Mais la priorité était aux Dieux.

一 Isidore, tu rêvasses encore. Concentre-toi sur la leçon, soupira une voix bien connue.

一 Dites-moi, sir Wylliam, pourquoi faites-vous parti de cette expédition, si vous ne croyez pas en les Îles dont parle Jo ?

一 Le capitaine Joséphan.

一 Le Gros Jo, oui... Alors, pourquoi ?

Il y eu un temps d'hésitation, puis, le blond lâcha :

一 Pour impressionner. Mon père refuse que je sois marin. Si j'arrive à survivre aussi longtemps en mer, et que, en plus, nous trouvons les Dieux... Peut-être me couchera-t-il sur son testament ? Il refuse de reconnaître que je suis son fils depuis que je n’ai démontré aucun talent et aucune passion pour les meurtres et aux horreurs...

一 Ton père est un espion ?

一 Non. C'est l'Empereur.

一 L'Em...

Wylliam haussa les épaules, désabusé.

一 Oui.

Et il reprit la leçon.

C'était étrange... L'Empereur Balaman, Isadora l'avait déjà vu, il était comme Brutus : grand, brun, les yeux noirs et le visage large.

Wylliam, lui, était blond, les yeux bleus et avait le visage fin.

Rien en lui ne lui rappelait la famille impériale.

L'Impératrice non plus, ne lui ressemblait pas. Elle était petite, ronde et avait les cheveux noirs et gras.

Non, vraiment.

L'évidence était là : ou l'homme mentait, ou il n'était pas légitime.

Isadora espérait fortement la première solution, car, pour obtenir le pouvoir, il ne lui faudrait aucun prétendant au trône.
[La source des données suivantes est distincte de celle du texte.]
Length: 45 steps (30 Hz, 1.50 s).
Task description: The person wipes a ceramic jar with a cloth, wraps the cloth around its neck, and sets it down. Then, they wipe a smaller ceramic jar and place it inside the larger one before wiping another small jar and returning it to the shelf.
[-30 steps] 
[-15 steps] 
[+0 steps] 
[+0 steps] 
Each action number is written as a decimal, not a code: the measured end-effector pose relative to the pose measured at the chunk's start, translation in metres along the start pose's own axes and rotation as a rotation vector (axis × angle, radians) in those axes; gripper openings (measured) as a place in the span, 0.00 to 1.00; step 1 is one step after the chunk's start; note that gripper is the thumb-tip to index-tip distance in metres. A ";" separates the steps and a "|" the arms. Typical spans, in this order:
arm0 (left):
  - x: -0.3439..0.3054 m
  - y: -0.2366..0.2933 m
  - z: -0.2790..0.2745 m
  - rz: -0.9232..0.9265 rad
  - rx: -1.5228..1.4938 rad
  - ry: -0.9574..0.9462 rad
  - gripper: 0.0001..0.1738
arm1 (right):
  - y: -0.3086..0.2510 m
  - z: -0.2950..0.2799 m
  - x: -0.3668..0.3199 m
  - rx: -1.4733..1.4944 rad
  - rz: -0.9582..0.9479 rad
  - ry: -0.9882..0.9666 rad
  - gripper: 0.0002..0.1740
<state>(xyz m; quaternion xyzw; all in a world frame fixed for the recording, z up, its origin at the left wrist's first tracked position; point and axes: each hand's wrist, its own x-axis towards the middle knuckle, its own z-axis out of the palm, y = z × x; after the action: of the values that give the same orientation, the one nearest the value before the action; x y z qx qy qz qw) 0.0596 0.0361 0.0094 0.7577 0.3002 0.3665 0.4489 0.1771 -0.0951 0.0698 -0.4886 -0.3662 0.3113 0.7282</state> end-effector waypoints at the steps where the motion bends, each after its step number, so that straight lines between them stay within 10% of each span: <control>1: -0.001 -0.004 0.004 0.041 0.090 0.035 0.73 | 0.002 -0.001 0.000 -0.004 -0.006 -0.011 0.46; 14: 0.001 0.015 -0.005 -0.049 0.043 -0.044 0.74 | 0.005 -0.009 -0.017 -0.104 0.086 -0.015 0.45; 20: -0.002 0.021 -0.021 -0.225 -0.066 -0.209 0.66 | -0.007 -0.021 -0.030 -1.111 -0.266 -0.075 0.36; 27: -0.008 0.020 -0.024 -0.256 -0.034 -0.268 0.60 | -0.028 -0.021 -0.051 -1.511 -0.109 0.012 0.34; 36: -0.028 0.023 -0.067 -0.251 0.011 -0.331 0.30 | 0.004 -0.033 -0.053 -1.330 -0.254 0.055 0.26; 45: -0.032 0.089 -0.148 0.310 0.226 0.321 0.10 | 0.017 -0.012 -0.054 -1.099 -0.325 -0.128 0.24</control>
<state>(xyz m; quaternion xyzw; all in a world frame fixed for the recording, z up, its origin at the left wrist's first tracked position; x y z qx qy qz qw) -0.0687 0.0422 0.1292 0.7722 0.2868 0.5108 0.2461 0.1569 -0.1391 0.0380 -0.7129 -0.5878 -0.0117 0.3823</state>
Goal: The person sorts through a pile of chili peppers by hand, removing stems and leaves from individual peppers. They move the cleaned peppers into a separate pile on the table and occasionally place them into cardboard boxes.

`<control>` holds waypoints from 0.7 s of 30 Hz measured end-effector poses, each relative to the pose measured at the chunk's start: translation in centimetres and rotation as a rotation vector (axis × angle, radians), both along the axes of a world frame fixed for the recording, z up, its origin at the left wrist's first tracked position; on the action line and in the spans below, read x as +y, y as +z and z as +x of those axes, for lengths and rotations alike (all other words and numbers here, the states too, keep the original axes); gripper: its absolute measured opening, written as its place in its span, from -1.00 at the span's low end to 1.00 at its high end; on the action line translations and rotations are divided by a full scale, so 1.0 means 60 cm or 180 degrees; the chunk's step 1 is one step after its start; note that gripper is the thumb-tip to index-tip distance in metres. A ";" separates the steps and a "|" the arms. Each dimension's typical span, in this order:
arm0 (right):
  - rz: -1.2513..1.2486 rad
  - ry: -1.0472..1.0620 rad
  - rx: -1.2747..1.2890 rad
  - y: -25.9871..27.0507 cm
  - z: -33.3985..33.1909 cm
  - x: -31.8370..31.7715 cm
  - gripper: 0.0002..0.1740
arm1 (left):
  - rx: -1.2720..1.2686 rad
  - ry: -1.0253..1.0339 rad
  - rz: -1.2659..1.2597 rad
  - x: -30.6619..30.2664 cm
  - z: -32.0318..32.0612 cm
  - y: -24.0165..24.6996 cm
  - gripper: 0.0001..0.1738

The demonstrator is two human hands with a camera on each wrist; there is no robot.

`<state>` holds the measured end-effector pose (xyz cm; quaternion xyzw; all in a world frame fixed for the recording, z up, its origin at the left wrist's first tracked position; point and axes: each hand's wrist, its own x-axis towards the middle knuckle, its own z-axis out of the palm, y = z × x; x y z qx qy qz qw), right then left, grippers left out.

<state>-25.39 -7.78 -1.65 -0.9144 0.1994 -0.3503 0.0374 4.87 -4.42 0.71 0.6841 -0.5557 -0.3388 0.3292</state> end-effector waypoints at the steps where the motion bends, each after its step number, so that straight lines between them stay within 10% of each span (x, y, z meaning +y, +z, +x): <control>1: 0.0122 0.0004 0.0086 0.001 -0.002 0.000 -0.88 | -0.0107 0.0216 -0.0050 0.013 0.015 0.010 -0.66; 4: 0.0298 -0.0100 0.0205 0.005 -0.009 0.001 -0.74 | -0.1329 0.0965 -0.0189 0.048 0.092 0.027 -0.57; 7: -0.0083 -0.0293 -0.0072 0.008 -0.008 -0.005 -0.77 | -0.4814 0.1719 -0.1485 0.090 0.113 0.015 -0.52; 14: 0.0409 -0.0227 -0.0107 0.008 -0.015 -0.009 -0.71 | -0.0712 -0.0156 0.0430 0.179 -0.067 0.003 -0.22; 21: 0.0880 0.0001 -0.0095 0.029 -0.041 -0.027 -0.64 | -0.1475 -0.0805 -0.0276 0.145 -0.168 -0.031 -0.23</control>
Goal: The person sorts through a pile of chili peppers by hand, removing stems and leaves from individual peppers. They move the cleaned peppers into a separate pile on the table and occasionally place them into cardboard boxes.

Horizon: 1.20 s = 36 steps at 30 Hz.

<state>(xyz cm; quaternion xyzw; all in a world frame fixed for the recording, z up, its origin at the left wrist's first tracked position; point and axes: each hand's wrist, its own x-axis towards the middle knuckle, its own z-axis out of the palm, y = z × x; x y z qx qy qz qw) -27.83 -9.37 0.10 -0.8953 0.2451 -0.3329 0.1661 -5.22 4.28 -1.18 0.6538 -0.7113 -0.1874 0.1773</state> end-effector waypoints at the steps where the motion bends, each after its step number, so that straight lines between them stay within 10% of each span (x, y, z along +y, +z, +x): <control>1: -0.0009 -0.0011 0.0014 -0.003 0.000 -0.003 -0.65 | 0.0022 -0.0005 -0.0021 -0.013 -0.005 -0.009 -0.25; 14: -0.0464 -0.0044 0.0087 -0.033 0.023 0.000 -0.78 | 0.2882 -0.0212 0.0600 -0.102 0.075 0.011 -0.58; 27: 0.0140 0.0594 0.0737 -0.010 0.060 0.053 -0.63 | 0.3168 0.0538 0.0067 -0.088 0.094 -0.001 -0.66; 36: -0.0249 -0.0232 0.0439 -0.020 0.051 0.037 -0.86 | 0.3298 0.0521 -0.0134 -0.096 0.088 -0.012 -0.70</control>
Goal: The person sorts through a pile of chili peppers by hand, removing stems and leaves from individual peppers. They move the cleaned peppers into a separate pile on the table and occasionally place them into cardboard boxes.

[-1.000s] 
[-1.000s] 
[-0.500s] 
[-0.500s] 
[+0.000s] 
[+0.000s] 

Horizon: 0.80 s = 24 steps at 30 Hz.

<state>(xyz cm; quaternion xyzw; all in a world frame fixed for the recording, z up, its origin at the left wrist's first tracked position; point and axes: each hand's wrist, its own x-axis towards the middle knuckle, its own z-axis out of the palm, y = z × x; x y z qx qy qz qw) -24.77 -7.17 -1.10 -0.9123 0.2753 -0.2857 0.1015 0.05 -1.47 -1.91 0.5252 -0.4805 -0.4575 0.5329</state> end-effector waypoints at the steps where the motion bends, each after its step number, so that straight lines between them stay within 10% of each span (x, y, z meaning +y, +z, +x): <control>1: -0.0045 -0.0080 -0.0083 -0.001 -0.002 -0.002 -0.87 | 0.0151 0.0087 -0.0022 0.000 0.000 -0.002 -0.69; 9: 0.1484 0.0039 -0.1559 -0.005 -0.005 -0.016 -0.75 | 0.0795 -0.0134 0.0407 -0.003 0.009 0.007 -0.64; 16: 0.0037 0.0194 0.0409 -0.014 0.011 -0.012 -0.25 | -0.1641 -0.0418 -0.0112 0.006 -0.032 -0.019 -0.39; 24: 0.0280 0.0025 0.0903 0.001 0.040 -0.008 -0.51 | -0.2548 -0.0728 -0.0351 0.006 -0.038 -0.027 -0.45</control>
L'autre solution étant d'épouser cette personne... Or, lorsque l'enfant aurait atteint l'âge minimum pour prétendre au mariage, Wylliam, lui, serait marié depuis longtemps. Il lui faudrait le tuer, ou renoncer. Bien que l'idée la répugne, elle ne voyait pas d'autre option que d'avoir son sang sur les mains... Quoique, un accident est si vite arrivé… Elle secoua la tête pour se sortir de ces pensées morbides. L'heure n'était pas à la fermentation de meurtre.

Non.

Il fallait trouver les autres Élus et sauver les Dieux... Puis trouver ces îles où se cachaient lâchement leurs geôliers.

Soudain, la porte s'ouvrit à la volée :

一 Des pirates ! hurla le mousse.

La petite se rua alors à l'extérieur et vola la longue-vue du capitaine.

一 Ils sont à cent mètres au sud. Nous ne pourrons pas les semer. Ils ont sept-cent canon, et nous trois-cent cinquante. Il va falloir doubler la vitesse du bateau et celle du tir. Je veux quatre boulets à la minute.

一 Nous ne tiendrons pas le rythme ! protestèrent la plupart des marins. Les autres, eux, regardaient le petit mousse avec surprise : il avait prit le rôle du capitaine si facilement !

一 Nous devons tenter le coup ! répliqua fermement la jeune fille.

Aussitôt, tout le navire se mit en état de guerre, la moitié des effectifs dirigeant les voiles, doublant ainsi la vitesse du bateau. L'autre moitié chargeait les canons de manière à augmenter le nombre de tirs.

Isadora, elle, dirigeait les opérations avec autorité, comme si elle l'avait toujours fait.Dès les premiers tirs de l'ennemi -qui tombèrent dans les flots- la petite comprit que les pirates n'en étaient pas... du moins pas des plus expérimentés...

Enfonçant presque la longue-vue dans son œil, elle observa les mouvements du navire adverse.

一 C'est un navire commercial...

Son cerveau analysa la situation avec rapidité.

一 Modifiez l'angle ! Ne le faites pas couler !

S'ils ramenaient ce bateau plein au pays le plus proche, elle monterait peut-être en grade et pourrait quitter l'univers de la navigation.

Elle avait beau rêver de puissance, la violence, ce n'était qu'une solution de défense, pas d'attaque. Pour ça, il y avait la négociation, et cette étape semblait grillée.